═══ Exercise inputs
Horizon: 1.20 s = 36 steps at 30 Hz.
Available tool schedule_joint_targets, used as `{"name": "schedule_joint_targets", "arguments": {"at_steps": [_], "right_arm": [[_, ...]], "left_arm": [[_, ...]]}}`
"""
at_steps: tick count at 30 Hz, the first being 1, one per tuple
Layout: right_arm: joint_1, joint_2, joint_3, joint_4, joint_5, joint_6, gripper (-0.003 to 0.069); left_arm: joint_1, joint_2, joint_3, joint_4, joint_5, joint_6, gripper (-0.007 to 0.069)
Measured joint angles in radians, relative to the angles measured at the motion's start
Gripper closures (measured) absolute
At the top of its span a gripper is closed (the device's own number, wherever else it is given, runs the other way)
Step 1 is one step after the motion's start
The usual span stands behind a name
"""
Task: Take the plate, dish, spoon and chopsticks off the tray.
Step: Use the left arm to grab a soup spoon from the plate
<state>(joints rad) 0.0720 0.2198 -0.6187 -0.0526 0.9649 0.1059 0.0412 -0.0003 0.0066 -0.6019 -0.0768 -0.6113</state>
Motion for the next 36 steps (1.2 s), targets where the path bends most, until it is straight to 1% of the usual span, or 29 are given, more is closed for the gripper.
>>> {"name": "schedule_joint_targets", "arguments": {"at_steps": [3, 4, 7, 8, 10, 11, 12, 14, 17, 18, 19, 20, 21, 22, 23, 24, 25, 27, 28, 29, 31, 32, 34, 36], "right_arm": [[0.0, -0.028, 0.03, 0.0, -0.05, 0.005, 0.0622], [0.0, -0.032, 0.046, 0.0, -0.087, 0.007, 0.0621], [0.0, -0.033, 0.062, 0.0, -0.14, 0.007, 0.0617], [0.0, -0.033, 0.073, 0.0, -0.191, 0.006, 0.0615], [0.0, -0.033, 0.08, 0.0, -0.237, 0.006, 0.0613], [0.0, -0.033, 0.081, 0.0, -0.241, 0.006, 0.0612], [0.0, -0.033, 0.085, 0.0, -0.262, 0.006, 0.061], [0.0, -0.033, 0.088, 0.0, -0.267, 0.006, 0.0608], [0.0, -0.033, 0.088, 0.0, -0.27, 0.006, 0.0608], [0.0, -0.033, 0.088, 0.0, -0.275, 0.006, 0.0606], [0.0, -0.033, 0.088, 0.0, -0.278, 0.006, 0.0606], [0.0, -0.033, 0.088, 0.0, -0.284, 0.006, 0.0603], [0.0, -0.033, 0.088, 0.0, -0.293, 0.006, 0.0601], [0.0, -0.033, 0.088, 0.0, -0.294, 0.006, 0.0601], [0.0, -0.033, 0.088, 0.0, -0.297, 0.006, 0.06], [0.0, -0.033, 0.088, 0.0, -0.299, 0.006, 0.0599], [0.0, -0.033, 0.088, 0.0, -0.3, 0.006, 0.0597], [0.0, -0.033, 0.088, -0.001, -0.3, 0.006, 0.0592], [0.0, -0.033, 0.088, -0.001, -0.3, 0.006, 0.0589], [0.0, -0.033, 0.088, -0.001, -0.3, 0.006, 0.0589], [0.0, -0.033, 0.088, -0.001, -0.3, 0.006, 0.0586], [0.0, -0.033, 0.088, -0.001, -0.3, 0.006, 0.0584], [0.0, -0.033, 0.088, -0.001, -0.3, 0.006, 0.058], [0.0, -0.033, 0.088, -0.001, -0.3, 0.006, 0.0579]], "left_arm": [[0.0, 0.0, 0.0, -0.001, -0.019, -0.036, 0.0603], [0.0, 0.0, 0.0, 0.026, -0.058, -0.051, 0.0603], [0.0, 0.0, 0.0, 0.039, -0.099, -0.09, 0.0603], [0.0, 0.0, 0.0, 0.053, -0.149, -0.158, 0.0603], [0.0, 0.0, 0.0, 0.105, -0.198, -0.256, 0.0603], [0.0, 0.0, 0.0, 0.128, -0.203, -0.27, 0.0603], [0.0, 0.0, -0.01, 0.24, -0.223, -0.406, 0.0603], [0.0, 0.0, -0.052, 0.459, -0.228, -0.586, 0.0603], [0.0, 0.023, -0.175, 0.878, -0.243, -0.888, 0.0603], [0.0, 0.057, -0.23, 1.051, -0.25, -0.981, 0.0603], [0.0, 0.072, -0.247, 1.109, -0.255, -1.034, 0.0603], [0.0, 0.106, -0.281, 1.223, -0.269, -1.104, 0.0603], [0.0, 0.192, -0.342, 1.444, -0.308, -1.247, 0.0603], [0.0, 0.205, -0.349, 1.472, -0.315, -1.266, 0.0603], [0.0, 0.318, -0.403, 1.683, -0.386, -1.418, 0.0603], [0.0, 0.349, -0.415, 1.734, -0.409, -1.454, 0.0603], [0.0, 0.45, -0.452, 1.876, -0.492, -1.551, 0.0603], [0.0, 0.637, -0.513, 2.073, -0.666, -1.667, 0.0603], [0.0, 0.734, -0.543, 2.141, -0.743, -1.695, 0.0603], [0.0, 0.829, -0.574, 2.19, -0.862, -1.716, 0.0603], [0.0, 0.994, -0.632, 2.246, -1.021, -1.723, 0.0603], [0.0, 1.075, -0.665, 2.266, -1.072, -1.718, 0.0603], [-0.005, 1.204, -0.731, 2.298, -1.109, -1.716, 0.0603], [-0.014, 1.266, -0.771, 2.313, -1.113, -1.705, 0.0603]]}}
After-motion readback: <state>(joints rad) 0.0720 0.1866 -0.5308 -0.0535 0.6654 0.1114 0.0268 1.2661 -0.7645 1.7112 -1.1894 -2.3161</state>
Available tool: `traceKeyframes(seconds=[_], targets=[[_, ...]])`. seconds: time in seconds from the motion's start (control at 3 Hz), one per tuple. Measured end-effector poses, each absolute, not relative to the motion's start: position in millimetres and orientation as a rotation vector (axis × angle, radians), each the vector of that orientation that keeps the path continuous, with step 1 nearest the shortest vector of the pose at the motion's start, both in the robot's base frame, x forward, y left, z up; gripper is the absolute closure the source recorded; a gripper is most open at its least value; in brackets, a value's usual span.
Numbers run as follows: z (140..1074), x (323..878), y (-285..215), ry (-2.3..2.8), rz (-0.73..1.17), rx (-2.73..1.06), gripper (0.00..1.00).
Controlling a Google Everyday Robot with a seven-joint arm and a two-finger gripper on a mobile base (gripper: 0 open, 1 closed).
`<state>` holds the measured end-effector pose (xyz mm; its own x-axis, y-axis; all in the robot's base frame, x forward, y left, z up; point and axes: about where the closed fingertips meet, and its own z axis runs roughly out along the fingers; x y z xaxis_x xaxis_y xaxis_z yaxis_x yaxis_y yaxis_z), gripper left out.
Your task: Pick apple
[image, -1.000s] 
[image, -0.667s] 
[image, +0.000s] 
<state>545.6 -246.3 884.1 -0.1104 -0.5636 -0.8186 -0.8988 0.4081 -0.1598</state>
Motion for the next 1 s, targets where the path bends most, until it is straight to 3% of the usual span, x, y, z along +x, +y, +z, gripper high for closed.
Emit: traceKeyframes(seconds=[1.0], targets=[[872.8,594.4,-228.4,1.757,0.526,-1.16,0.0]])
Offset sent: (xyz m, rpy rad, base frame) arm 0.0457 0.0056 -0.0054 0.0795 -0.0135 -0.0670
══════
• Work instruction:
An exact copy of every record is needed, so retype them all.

• Answer space:
Horizon: 1.20 s = 36 steps at 30 Hz.
Available tool schedule_joint_targets, used as `{"name": "schedule_joint_targets", "arguments": {"at_steps": [_], "right_arm": [[_, ...]], "left_arm": [[_, ...]]}}`
"""
at_steps: tick count at 30 Hz, the first being 1, one per tuple
Layout: right_arm: joint_1, joint_2, joint_3, joint_4, joint_5, joint_6, gripper (-0.003 to 0.069); left_arm: joint_1, joint_2, joint_3, joint_4, joint_5, joint_6, gripper (-0.007 to 0.069)
Measured joint angles in radians, relative to the angles measured at the motion's start
Gripper closures (measured) absolute
At the top of its span a gripper is closed (the device's own number, wherever else it is given, runs the other way)
Step 1 is one step after the motion's start
The usual span stands behind a name
"""
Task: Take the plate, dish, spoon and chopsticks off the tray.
Step: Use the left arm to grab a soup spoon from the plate
<state>(joints rad) 0.0720 0.2198 -0.6187 -0.0526 0.9649 0.1059 0.0412 -0.0003 0.0066 -0.6019 -0.0768 -0.6113</state>
Motion for the next 36 steps (1.2 s), targets where the path bends most, until it is straight to 1% of the usual span, or 29 are given, more is closed for the gripper.
>>> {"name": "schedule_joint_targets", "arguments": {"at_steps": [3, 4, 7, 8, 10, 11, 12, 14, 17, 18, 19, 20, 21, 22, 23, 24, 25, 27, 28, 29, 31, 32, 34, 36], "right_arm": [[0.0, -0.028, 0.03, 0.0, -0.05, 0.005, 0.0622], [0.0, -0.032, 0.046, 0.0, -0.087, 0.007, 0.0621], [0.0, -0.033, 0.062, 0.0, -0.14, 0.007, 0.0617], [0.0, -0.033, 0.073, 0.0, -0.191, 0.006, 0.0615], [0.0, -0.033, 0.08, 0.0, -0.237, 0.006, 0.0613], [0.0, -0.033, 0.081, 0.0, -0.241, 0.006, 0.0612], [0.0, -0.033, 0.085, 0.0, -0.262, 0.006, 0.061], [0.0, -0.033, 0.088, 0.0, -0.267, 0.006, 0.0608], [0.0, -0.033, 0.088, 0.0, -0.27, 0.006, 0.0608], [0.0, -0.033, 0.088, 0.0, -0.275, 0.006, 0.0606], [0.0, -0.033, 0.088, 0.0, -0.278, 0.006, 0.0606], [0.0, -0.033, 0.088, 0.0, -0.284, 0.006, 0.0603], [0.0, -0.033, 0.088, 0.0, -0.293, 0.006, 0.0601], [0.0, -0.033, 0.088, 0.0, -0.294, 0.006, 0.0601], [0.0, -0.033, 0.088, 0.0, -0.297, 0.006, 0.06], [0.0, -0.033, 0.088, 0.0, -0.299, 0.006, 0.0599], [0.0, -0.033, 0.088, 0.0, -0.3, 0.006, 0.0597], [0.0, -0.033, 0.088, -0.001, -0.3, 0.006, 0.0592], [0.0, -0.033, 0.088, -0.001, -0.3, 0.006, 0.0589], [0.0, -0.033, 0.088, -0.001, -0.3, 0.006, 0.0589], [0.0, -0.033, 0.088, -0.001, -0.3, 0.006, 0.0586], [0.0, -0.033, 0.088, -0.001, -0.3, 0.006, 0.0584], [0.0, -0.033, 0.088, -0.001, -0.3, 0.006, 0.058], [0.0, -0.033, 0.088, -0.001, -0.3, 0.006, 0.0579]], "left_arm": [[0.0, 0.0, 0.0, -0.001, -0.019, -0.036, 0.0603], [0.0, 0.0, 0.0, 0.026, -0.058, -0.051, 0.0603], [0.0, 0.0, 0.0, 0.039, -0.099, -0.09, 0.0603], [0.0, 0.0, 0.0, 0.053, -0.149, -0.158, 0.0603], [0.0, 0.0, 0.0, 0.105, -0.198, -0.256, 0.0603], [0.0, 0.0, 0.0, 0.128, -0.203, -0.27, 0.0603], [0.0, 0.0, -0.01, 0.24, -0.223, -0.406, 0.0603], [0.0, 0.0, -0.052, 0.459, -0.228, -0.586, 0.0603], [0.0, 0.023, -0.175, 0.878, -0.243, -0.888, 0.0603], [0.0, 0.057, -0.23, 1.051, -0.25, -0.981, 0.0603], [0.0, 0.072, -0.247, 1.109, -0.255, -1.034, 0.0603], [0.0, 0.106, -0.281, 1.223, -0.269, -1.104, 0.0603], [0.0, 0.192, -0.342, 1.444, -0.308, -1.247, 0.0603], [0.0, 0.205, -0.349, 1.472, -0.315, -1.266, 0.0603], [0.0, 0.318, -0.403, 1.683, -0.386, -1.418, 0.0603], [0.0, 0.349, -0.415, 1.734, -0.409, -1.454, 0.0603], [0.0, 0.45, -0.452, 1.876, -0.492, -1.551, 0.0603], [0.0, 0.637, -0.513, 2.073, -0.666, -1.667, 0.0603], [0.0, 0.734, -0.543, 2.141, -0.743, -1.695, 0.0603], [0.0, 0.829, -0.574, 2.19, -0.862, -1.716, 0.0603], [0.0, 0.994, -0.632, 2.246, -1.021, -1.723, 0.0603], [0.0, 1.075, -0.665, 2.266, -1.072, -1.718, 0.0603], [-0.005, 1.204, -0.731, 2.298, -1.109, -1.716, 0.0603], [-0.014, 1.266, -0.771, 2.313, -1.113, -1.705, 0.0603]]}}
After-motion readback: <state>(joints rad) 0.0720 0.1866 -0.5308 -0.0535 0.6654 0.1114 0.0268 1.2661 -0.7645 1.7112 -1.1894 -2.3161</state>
Available tool: `traceKeyframes(seconds=[_], targets=[[_, ...]])`. seconds: time in seconds from the motion's start (control at 3 Hz), one per tuple. Measured end-effector poses, each absolute, not relative to the motion's start: position in millimetres and orientation as a rotation vector (axis × angle, radians), each the vector of that orientation that keeps the path continuous, with step 1 nearest the shortest vector of the pose at the motion's start, both in the robot's base frame, x forward, y left, z up; gripper is the absolute closure the source recorded; a gripper is most open at its least value; in brackets, a value's usual span.
Numbers run as follows: z (140..1074), x (323..878), y (-285..215), ry (-2.3..2.8), rz (-0.73..1.17), rx (-2.73..1.06), gripper (0.00..1.00).
Controlling a Google Everyday Robot with a seven-joint arm and a two-finger gripper on a mobile base (gripper: 0 open, 1 closed).
`<state>` holds the measured end-effector pose (xyz mm; its own x-axis, y-axis; all in the robot's base frame, x forward, y left, z up; point and axes: about where the closed fingertips meet, and its own z axis runs roughly out along the fingers; x y z xaxis_x xaxis_y xaxis_z yaxis_x yaxis_y yaxis_z), gripper left out.
Your task: Pick apple
[image, -1.000s] 
[image, -0.667s] 
[image, +0.000s] 
<state>545.6 -246.3 884.1 -0.1104 -0.5636 -0.8186 -0.8988 0.4081 -0.1598</state>
Motion for the next 1 s, targets where the path bends most, until it is straight to 3% of the usual span, x, y, z along +x, +y, +z, gripper high for closed.
Emit: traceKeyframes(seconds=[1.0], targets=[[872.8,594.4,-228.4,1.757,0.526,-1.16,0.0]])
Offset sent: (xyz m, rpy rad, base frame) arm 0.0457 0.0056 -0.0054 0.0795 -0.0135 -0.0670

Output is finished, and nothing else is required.